X Factor India is the Indian version of The X Factor. It is a television music talent show contested by aspiring singers of all genres drawn from public auditions from all across India. The show in its inaugural year was broadcast on Sony Entertainment Television Channel. The 2011 competition was open to all Indian citizens born before 15 January 1995. There were 3 categories for registrants: Solo performances for those between 16 and 24 years of age as of 15 January 2011 and for those equal to and above 25 years of age as of 15 January 2011 and Group performance for a group of 2 or more people, all of which should be above the age of 16 years as of 15 January 2011. Reservation draws were to be divided one third to each category.
Each week, live concerts were held in Mumbai where the 12 finalists performed for the judges and a live studio audience

==Auditions==
Registrations were launched via telephones and SMS on 20 January 2011 all across India. Auditions were held in the following cities:
- Ahmedabad 12 February 2011
- Kolkata 15 and 16 February 2011
- Lucknow 23 February 2011
- Indore 27 February 2011
- Mumbai 4 and 5 March 2011
- Delhi 12 and 13 March 2011

==Judges and host==
The first season of the Indian version of X Factor was judged by singer Sonu Nigam, playback singer Shreya Ghoshal and film director Sanjay Leela Bhansali. The show was hosted by Aditya Narayan.

Key:
 – Winning judge/category. Winners are in bold, eliminated contestants in small font.

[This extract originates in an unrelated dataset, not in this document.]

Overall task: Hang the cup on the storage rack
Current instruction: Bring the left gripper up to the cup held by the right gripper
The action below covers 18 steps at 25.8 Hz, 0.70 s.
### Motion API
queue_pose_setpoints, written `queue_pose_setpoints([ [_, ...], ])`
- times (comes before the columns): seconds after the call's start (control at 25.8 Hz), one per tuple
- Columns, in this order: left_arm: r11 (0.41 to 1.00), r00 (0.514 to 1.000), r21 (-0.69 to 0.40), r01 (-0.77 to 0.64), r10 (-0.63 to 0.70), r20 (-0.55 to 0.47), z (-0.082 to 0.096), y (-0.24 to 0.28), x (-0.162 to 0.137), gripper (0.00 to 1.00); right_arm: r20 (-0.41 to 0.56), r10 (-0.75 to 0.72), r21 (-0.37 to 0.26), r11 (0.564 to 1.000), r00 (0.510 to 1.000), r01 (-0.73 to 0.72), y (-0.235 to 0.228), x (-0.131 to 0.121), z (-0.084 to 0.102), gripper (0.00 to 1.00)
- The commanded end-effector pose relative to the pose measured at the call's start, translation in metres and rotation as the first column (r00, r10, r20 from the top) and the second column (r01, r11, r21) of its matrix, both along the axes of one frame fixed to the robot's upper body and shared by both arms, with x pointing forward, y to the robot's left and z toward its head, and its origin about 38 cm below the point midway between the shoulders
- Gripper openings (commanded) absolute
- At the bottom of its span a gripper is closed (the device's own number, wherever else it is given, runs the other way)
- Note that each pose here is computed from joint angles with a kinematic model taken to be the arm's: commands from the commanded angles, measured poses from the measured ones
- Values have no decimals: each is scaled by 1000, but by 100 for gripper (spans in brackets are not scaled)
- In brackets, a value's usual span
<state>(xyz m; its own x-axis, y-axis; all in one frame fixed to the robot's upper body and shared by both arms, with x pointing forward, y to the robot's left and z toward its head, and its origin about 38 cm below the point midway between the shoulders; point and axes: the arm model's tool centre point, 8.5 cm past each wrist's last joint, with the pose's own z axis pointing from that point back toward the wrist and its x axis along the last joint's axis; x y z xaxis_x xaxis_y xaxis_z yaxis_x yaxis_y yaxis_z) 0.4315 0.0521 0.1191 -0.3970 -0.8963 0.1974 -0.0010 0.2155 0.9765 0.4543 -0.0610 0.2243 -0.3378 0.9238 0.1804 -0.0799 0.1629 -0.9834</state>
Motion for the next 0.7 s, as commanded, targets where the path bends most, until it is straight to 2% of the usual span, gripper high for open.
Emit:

| Season | Sonu Nigam | Shreya Ghoshal | Sanjay Leela Bhansali |
|---|---|---|---|
| One | 16-24's Seema Jha Sahiti G Piyush Kapoor Shovan Ganguly | Over 25's Geet Sagar Kartar Singh Yadav Amit Jadhav Manjeera Ganguly | Groups Sajda Sisters Nirmitee Deewana Last Minute |

Geet Sagar from Gwalior was announced winner of the show. As a prize he won Rs. 50 lakh, a car & an opportunity to sing in Karan Johar's movie. He recorded the title track "Draamebaaz" for the film Nautanki Saala! (2013). He has also been singing for TV commercials & jingles like Cinthol, GoIbibo.com, Parachute Tender Hair & Care, Garnier, Marvel Tea, among others.